Routine urine particle analysis typically involves a number of manual steps including centrifugation, re-suspension, microscopy, and finally manual documentation of the results. These numerous steps can make the process time consuming, laborious, and at risk for subjective and transcription errors.

During the last 10 years, the use of flow cytometry-based analyzers that measure quantitatively both leukocytes, RBCs, bacteria and other cellular elements have made their presence felt. Fluorescence flow cytometry, a proven technology used in 5-part differential hematology cell counters since a long time, offers laboratories with a breakthrough in standardization and automation of urinalysis. Immediate analysis on native urine without the need for pre-treatment enhances laboratory workflow, reduces turnaround time and allows skilled technologists to devote their time to other laboratory priorities. Urine flow cytometry uses semiconductor laser technology for the analysis of the formed elements in urine. Superiority of fluorescence flow cytometry gives information as described in the table.

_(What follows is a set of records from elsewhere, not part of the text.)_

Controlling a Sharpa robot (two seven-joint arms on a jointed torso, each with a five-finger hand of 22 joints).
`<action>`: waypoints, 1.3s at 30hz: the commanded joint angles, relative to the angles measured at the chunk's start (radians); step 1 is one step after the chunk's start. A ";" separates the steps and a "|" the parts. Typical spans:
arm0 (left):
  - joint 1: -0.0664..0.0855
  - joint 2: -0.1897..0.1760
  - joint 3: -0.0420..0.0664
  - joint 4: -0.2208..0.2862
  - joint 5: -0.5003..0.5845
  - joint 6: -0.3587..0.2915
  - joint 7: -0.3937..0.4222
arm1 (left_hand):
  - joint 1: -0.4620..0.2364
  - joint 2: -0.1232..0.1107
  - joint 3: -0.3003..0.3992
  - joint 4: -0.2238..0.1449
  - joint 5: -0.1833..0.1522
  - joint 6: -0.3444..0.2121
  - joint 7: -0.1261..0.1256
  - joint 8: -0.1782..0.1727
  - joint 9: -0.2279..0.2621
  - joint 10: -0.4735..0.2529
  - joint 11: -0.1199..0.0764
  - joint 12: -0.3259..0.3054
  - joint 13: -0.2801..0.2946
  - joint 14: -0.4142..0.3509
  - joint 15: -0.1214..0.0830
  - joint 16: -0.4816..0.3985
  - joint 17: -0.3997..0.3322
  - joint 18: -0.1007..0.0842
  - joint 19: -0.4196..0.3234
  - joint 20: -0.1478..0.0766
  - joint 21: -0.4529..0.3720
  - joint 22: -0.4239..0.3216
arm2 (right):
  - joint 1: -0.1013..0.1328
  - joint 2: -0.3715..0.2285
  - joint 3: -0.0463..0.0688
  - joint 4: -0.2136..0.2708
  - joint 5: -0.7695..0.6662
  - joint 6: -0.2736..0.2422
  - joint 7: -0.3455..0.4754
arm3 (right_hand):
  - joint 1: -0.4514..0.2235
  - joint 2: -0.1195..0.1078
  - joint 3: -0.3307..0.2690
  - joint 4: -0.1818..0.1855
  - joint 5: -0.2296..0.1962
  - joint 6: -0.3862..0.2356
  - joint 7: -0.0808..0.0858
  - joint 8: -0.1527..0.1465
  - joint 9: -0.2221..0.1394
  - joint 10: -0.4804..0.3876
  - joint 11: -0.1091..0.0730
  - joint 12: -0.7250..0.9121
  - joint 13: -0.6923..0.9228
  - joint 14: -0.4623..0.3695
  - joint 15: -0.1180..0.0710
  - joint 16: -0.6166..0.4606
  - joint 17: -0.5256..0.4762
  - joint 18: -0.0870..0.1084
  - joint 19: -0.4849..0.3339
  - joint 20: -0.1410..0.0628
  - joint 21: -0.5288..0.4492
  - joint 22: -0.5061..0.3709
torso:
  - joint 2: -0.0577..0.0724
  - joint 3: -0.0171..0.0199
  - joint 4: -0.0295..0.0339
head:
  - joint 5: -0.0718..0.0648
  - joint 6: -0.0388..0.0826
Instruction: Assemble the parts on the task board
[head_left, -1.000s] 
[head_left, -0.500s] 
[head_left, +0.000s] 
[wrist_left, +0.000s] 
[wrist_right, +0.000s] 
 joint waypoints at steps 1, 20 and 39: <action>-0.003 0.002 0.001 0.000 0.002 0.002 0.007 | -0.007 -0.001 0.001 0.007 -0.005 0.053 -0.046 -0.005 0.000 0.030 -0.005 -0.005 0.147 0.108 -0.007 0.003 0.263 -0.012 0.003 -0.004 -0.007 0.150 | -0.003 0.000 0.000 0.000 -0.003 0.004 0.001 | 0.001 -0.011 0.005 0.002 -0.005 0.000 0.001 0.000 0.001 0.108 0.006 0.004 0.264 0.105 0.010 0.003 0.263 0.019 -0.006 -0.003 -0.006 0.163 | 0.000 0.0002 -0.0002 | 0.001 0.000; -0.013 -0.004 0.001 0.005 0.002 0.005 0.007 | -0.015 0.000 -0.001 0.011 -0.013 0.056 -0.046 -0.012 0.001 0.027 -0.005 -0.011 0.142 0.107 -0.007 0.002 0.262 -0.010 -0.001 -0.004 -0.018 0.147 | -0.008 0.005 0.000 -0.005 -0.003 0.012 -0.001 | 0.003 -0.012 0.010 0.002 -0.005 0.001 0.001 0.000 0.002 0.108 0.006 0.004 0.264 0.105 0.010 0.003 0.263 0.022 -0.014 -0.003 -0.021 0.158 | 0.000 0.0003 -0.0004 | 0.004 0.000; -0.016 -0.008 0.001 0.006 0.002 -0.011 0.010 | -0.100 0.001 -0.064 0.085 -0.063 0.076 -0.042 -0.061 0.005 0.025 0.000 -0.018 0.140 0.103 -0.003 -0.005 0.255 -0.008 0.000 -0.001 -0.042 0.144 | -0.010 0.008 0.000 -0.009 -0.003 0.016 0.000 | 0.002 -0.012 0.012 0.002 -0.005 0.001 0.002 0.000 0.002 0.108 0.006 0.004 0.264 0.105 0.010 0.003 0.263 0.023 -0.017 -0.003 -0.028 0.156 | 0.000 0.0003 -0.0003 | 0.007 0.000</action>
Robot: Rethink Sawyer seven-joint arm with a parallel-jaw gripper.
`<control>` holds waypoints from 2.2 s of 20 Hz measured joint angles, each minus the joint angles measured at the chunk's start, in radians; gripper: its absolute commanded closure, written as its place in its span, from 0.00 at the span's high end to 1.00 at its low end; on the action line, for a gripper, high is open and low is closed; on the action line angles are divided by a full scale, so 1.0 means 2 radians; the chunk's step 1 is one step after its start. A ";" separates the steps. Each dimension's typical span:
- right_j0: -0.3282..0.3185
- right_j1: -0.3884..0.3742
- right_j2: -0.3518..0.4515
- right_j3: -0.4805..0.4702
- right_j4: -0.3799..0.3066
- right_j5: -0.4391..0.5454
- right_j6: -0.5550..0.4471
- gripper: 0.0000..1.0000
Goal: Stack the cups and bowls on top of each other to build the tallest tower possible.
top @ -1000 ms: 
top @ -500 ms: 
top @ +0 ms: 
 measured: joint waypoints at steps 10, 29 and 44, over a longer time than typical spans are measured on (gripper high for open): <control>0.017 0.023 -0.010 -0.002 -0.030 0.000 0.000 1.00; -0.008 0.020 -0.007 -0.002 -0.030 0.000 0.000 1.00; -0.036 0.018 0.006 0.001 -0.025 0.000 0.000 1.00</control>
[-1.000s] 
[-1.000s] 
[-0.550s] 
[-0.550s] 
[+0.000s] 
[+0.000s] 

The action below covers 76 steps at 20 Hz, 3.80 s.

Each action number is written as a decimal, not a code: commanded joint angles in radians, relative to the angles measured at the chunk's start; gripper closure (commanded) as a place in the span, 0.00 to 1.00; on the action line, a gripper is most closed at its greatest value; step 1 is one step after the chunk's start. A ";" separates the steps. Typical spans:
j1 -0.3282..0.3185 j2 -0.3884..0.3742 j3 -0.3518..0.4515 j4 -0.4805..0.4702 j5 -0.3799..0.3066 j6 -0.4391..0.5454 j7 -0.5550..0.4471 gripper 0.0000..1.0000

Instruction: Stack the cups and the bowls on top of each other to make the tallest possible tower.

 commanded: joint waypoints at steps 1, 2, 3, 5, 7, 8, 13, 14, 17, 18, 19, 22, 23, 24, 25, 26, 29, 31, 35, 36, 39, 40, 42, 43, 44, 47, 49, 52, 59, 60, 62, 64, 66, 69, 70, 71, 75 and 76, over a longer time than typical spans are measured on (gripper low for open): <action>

These systems have been further developed especially in terms of the most frequent findings in urinalysis and this advanced technology excels in providing the shortest turnaround time and improves workflow efficiency, reliably selecting out normal samples, more sensitive detection of samples with indications of UTIs, better detection and differentiation of hematuria, precise and accurate bacteria count helps in screening samples for cultures, and complete automation with quality controls and traceability.

Future of urinalysis

Use of total automation in urine chemistry and urine sediment will bring quality urinalysis results into labs and bring standardization in urinalysis testing, impacting patient care as a whole.

Dr Sanjay Arora
Suburban Diagnostics

Second Opinion
Urinalysis Market Trends

The urinalysis market is going to witness a growth owing to high incidences of obesity coupled with hypertension and diabetes. Rising kidney diseases owing to change in food consumption habits accompanied by growing concerns from the elderly population are among the major drivers. The magnitude of the target diseases is immense with the occurrence of millions of new cases every year. The huge base of the target population and the observed high, unmet clinical needs in the under-developed regions provide the market with a large pool of opportunities for potential growth. To capitalize on these opportunities, the development of diagnostic tools that can respond to these clinical needs at an affordable price is mandatory. Furthermore, the growing prevalence of an inactive lifestyle in individuals fuels the epidemic in many regions.

However, the lack of adequate healthcare infrastructure in low-income regions is a major restraint in the adoption of the latest diagnostic tools for urinalysis. Urinalysis testing is used as the front-line diagnostic tool in the diagnosis of various metabolic abnormalities and UTIs. Urinalysis is also used as a disease management tool for the treatment of chronic diseases, such as diabetes, chronic kidney disease (CKD), and urinary bladder cancer. Over the past decade, laboratories and clinicians have contributed to a list of necessary features that manufacturers are now working to incorporate into the latest versions of their urinalysis systems. The result is a growing diversity of instruments, shaped especially to meet the needs of those who conduct urine-based testing, in whatever healthcare setting they may be working.